#### [WORK REQUIRED]
Once you reach the line containing "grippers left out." in the entries below, write out that line and each one after it down to the line containing "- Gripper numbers", exactly and with nothing added.

#### [LISTED ENTRIES]
++++++++++++++++++++
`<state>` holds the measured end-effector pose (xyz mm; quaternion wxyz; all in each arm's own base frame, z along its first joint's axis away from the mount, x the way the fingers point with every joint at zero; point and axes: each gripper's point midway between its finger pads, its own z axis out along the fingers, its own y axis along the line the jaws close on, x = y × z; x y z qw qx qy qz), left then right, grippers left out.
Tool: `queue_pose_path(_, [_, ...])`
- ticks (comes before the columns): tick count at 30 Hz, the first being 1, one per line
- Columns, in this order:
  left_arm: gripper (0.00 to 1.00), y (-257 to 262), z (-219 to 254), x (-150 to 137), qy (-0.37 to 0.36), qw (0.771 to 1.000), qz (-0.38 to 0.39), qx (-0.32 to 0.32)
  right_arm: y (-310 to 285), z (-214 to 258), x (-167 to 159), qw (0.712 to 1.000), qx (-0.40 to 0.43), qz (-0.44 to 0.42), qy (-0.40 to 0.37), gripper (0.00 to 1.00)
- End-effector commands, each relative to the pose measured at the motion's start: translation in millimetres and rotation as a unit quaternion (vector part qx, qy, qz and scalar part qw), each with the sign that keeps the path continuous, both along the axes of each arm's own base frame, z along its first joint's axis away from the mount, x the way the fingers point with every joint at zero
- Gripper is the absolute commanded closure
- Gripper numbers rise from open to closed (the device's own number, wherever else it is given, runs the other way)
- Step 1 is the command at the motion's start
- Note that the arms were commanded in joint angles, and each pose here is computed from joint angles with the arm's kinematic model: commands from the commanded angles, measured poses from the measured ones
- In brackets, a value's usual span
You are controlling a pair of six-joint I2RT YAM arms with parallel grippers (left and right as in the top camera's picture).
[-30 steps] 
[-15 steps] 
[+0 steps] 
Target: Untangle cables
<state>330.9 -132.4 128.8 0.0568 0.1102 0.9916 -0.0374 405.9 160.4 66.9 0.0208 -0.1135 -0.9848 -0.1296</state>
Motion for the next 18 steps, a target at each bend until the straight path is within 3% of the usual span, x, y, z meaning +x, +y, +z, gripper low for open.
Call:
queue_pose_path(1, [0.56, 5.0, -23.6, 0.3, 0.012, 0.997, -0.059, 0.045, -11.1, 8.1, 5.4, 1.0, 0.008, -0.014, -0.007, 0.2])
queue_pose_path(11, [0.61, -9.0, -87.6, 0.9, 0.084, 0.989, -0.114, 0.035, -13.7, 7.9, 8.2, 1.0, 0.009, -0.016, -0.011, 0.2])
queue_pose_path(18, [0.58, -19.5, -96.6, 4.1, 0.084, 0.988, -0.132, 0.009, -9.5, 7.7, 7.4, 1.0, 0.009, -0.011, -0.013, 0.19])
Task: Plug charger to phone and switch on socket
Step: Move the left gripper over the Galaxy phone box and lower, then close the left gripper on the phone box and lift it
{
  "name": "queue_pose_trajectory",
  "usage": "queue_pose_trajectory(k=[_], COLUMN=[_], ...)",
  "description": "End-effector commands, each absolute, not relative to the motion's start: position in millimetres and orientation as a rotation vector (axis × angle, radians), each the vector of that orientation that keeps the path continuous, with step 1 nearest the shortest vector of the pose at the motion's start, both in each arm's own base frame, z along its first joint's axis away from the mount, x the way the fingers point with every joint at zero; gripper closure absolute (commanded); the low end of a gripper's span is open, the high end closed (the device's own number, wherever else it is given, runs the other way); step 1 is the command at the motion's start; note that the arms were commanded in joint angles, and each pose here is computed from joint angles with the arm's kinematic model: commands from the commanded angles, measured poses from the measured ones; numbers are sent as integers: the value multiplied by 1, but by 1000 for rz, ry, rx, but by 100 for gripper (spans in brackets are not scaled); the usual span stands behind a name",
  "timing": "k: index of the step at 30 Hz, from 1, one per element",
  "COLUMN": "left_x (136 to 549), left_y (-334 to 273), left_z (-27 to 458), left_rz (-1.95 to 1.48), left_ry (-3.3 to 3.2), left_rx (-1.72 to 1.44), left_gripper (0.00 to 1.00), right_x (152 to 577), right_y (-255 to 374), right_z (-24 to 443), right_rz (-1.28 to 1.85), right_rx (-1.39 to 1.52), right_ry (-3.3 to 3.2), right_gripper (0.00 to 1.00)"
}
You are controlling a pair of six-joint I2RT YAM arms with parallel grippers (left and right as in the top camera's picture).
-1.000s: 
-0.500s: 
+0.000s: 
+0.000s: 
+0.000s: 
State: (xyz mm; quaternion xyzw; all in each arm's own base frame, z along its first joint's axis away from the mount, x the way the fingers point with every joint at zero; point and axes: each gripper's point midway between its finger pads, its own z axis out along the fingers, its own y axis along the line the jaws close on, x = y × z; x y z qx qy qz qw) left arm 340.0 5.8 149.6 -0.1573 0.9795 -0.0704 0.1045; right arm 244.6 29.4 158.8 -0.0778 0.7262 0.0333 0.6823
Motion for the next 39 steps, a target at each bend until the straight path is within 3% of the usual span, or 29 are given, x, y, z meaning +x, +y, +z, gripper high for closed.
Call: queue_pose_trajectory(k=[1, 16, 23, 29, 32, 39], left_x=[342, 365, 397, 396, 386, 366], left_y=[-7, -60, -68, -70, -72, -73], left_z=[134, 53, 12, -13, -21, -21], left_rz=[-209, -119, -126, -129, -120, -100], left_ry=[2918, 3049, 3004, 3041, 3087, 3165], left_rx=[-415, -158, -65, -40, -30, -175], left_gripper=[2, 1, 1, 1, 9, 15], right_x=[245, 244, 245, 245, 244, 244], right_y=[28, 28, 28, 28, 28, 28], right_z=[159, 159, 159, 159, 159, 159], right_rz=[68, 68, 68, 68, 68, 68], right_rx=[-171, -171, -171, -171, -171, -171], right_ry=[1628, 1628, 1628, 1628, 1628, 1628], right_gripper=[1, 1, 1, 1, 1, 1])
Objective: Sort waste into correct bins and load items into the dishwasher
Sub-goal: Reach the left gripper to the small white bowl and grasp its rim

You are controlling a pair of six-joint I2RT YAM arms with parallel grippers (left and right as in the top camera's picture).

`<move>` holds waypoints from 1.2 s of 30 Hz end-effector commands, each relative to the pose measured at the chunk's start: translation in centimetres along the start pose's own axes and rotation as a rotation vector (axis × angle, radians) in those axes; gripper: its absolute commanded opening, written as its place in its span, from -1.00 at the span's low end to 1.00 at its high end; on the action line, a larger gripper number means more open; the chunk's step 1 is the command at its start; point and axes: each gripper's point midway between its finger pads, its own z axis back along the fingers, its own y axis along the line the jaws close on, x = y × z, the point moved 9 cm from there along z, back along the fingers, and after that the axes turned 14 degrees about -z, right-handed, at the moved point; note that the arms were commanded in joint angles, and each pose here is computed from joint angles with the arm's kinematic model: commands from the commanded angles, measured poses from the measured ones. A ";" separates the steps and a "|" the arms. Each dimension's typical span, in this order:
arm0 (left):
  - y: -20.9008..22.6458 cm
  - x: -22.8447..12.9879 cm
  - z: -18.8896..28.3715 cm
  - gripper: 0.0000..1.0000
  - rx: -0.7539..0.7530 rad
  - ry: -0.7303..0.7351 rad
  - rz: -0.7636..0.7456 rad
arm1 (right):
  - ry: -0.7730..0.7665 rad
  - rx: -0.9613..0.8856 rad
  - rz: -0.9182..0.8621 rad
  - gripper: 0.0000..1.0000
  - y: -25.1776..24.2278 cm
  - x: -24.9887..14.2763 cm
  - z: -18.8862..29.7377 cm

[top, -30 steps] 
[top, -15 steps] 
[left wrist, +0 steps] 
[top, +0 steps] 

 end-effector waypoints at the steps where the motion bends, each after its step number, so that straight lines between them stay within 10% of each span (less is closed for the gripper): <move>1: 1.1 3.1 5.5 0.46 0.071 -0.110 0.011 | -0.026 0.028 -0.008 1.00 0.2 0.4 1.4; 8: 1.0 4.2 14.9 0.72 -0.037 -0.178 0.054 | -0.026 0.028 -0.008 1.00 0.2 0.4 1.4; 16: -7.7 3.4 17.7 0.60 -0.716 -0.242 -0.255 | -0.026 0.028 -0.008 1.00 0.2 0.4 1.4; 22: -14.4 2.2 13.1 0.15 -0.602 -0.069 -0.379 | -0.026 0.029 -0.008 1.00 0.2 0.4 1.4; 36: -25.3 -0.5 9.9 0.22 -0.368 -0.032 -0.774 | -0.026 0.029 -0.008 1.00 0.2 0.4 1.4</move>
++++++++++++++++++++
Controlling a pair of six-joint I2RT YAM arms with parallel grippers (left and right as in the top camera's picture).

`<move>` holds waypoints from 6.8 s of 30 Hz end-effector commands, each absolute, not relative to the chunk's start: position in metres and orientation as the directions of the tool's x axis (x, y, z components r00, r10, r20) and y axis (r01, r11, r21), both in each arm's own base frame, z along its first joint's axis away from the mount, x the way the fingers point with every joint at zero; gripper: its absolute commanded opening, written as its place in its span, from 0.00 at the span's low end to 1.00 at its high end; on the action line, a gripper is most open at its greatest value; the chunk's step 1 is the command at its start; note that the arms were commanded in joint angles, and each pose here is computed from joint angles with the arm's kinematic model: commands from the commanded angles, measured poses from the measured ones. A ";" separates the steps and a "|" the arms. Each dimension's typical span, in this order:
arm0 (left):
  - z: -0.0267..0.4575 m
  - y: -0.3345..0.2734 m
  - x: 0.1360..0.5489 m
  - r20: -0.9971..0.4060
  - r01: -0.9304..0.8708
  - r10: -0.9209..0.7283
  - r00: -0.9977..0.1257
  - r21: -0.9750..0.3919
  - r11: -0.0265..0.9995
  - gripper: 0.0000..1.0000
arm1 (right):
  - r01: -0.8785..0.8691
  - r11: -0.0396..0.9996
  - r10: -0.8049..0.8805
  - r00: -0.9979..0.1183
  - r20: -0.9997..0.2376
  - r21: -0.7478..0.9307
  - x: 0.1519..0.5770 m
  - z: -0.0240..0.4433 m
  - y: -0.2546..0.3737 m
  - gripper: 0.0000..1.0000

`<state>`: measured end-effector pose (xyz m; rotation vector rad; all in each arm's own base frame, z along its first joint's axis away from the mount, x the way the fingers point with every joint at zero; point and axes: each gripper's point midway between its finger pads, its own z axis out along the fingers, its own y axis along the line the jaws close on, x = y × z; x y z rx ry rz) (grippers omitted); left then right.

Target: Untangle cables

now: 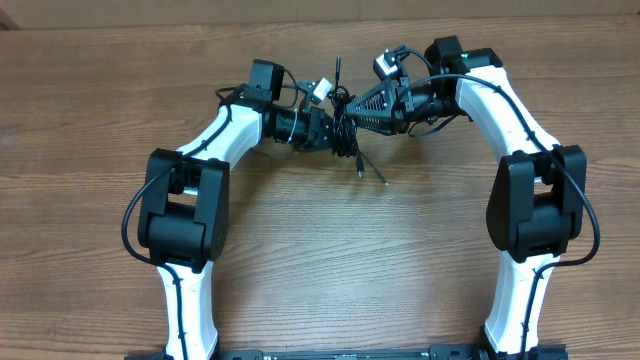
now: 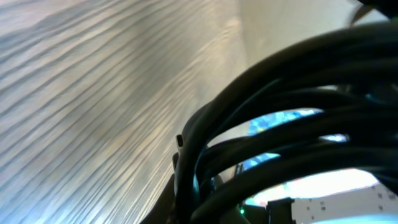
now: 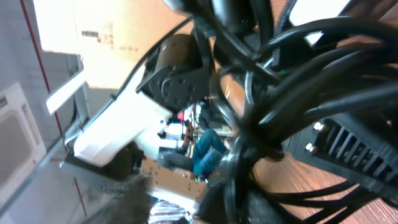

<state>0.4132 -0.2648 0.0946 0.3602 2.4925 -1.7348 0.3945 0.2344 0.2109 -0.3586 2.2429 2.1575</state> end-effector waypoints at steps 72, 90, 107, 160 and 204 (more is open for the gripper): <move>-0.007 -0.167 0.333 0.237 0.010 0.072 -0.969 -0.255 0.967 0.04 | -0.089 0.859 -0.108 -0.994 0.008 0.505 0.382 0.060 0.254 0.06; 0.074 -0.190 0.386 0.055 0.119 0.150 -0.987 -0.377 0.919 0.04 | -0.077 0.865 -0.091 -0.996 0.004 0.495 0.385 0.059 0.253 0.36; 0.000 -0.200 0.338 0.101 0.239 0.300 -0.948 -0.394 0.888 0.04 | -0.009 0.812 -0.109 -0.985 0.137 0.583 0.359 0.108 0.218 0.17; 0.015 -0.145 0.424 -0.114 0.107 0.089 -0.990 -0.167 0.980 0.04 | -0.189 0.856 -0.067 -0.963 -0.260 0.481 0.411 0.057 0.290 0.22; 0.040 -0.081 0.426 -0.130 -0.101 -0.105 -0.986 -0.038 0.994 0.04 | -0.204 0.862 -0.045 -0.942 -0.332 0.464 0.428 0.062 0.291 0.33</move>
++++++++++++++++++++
#### [EXERCISE SOLUTION]
`<state>` holds the measured end-effector pose (xyz mm; quaternion wxyz; all in each arm's own base frame, z along its first joint's axis away from the mount, x the way the fingers point with every joint at zero; point and axes: each gripper's point midway between its finger pads, its own z axis out along the fingers, its own y axis along the line the jaws close on, x = y × z; x y z qw qx qy qz), left then right, grippers left out.
Tool: `queue_pose_path(_, [_, ...])`
- ticks (comes before the columns): tick count at 30 Hz, the first being 1, one per line
- Columns, in this order:
  left_arm: gripper (0.00 to 1.00), y (-257 to 262), z (-219 to 254), x (-150 to 137), qy (-0.37 to 0.36), qw (0.771 to 1.000), qz (-0.38 to 0.39), qx (-0.32 to 0.32)
  right_arm: y (-310 to 285), z (-214 to 258), x (-167 to 159), qw (0.712 to 1.000), qx (-0.40 to 0.43), qz (-0.44 to 0.42), qy (-0.40 to 0.37), gripper (0.00 to 1.00)
- End-effector commands, each relative to the pose measured at the motion's start: translation in millimetres and rotation as a unit quaternion (vector part qx, qy, qz and scalar part qw), each with the sign that keeps the path continuous, both along the axes of each arm's own base frame, z along its first joint's axis away from the mount, x the way the fingers point with every joint at zero
- Gripper is the absolute commanded closure
- Gripper numbers rise from open to closed (the device's own number, wherever else it is given, runs the other way)

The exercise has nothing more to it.